Gwałtowny wzrost interwencji lekarskich w związku z zażyciem dopalaczy. Tylko od czwartku w województwie śląskim do szpitali trafiły 154 osoby po zastosowaniu tych zakazanych substancji. Jeden z pacjentów walczy o życie, a dwie inne osoby pozostają pod opieką lekarzy. Pozostałe zostały wypisane do domu.

Większość z hospitalizowanych zażyła wcześniej środek o nazwie "Mocarz". To nic innego jak syntetyczny narkotyk produkowany w niewiadomych warunkach, bez żadnych kontroli jakości - powiedział IAR śląski państwowy wojewódzki inspektor sanitarny Grzegorz Hudzik.

Tylko do lipca na Śląsku liczba zatrutych dopalaczami przekroczyła wynik za cały ubiegły rok. W 2014 roku mieliśmy 602 zgłoszone świadczenia medyczne, a teraz mamy już 630 na półrocze, to ponad 100-procentowy wzrost liczby osób, którym udzielano świadczeń w związku ze stosowaniem takich narkotyków czy dopalaczy - dodaje Grzegorz Hudzik.

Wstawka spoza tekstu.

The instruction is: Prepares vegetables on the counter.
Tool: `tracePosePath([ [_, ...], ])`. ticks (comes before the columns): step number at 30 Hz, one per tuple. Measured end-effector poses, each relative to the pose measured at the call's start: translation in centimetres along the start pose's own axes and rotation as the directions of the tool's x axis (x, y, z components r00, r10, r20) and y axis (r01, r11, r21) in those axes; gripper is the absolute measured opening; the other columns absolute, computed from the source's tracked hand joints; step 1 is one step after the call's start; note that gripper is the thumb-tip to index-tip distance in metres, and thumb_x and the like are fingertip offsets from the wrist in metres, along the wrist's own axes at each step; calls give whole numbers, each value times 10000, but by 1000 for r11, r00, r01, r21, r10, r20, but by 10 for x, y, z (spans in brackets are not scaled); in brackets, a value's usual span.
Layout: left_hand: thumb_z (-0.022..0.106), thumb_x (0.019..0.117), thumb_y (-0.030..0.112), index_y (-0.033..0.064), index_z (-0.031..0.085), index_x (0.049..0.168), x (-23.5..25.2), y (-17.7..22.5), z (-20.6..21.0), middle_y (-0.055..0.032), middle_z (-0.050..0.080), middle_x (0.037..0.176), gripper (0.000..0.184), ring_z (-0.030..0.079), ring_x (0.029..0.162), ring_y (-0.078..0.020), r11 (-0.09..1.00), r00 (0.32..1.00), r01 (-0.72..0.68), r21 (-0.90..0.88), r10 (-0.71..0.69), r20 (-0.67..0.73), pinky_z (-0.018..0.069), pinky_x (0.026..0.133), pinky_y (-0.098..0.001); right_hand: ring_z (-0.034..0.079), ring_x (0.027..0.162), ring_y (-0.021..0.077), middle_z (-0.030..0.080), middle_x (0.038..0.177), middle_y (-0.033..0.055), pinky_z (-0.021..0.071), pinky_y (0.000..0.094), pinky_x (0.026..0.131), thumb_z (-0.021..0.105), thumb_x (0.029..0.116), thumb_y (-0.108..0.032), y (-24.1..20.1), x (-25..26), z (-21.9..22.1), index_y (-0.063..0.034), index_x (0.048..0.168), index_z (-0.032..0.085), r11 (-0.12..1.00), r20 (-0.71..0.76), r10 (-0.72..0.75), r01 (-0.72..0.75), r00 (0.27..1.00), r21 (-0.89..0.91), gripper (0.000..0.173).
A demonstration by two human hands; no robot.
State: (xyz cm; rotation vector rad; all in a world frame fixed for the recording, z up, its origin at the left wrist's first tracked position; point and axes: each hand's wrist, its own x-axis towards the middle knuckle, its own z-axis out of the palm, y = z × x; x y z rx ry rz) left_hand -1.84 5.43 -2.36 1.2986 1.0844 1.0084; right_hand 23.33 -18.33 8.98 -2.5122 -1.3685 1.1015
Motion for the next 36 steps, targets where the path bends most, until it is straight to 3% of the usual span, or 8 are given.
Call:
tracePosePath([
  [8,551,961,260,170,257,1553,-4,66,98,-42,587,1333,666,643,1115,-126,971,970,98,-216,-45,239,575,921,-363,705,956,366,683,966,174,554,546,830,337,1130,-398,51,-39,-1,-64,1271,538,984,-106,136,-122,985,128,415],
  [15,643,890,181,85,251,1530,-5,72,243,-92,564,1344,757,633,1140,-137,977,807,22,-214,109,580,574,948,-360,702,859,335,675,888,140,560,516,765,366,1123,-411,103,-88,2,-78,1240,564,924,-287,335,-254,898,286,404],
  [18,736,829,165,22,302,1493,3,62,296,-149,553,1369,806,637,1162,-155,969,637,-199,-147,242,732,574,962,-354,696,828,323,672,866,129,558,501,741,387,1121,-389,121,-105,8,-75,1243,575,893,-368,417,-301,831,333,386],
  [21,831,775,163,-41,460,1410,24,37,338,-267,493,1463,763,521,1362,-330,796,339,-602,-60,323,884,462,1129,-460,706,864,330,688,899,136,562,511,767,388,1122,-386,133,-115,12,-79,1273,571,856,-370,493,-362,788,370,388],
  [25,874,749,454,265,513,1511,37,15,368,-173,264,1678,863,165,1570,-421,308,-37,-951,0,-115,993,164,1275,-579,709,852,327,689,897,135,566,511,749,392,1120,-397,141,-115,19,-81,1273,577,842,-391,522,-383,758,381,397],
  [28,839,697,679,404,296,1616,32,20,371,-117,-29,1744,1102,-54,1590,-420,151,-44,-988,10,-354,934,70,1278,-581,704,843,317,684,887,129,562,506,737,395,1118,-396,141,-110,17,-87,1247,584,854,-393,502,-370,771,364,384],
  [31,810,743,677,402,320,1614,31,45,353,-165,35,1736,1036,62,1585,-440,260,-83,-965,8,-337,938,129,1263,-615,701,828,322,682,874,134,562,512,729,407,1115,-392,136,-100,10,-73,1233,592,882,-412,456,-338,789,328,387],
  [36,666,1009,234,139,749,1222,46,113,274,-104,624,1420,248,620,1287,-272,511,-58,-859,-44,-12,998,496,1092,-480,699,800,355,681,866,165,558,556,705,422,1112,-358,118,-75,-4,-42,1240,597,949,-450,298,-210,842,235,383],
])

Jutro o godzinie 10:00 u wojewody śląskiego odbędzie się zebranie zespołu kryzysowego. Po tym spotkaniu prawdopodobnie poznamy nowe dane dotyczące liczby zatruć a także zatrzymanych za handel dopalaczami. Wczoraj śląska policja ujęła 5 osób podejrzanych o handel nielegalnymi specyfikami.